### [EXERCISE DIRECTIONS]
Using the listing below, set down exactly the lines starting at the line that contains "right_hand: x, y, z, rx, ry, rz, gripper" and ending at the line that contains "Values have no", both included, and no others.

### [SOURCE MATERIAL]

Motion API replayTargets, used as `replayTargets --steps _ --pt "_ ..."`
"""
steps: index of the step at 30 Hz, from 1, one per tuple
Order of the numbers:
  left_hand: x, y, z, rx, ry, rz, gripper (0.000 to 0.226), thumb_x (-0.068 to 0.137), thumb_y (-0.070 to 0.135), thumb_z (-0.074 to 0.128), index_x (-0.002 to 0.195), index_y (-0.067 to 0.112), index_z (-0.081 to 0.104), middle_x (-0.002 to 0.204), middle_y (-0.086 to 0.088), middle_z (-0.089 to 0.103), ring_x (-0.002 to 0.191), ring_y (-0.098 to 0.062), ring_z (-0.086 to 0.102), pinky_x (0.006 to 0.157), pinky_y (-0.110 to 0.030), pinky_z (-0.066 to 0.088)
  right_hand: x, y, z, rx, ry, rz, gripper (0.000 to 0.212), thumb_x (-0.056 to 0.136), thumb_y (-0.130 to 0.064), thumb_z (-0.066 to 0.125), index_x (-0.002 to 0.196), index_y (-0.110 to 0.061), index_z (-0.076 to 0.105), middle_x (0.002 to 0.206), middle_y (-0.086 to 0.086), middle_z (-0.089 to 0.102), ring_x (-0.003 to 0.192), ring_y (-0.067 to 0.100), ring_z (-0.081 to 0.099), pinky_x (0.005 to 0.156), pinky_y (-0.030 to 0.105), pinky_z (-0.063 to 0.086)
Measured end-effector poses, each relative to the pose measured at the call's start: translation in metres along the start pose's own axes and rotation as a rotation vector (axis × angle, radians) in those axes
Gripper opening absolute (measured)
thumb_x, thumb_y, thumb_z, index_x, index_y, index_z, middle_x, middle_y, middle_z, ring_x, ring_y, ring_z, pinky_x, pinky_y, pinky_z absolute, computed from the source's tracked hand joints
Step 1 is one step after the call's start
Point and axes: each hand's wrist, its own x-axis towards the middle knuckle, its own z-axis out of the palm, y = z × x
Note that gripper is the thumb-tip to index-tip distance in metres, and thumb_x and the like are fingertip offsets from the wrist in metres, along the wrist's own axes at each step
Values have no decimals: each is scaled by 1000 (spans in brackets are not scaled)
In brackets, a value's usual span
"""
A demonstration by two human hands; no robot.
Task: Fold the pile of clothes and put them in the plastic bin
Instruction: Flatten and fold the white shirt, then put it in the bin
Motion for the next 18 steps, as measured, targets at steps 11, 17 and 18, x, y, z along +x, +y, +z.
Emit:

### [ANSWER SPACE]
  right_hand: x, y, z, rx, ry, rz, gripper (0.000 to 0.212), thumb_x (-0.056 to 0.136), thumb_y (-0.130 to 0.064), thumb_z (-0.066 to 0.125), index_x (-0.002 to 0.196), index_y (-0.110 to 0.061), index_z (-0.076 to 0.105), middle_x (0.002 to 0.206), middle_y (-0.086 to 0.086), middle_z (-0.089 to 0.102), ring_x (-0.003 to 0.192), ring_y (-0.067 to 0.100), ring_z (-0.081 to 0.099), pinky_x (0.005 to 0.156), pinky_y (-0.030 to 0.105), pinky_z (-0.063 to 0.086)
Measured end-effector poses, each relative to the pose measured at the call's start: translation in metres along the start pose's own axes and rotation as a rotation vector (axis × angle, radians) in those axes
Gripper opening absolute (measured)
thumb_x, thumb_y, thumb_z, index_x, index_y, index_z, middle_x, middle_y, middle_z, ring_x, ring_y, ring_z, pinky_x, pinky_y, pinky_z absolute, computed from the source's tracked hand joints
Step 1 is one step after the call's start
Point and axes: each hand's wrist, its own x-axis towards the middle knuckle, its own z-axis out of the palm, y = z × x
Note that gripper is the thumb-tip to index-tip distance in metres, and thumb_x and the like are fingertip offsets from the wrist in metres, along the wrist's own axes at each step
Values have no decimals: each is scaled by 1000 (spans in brackets are not scaled)

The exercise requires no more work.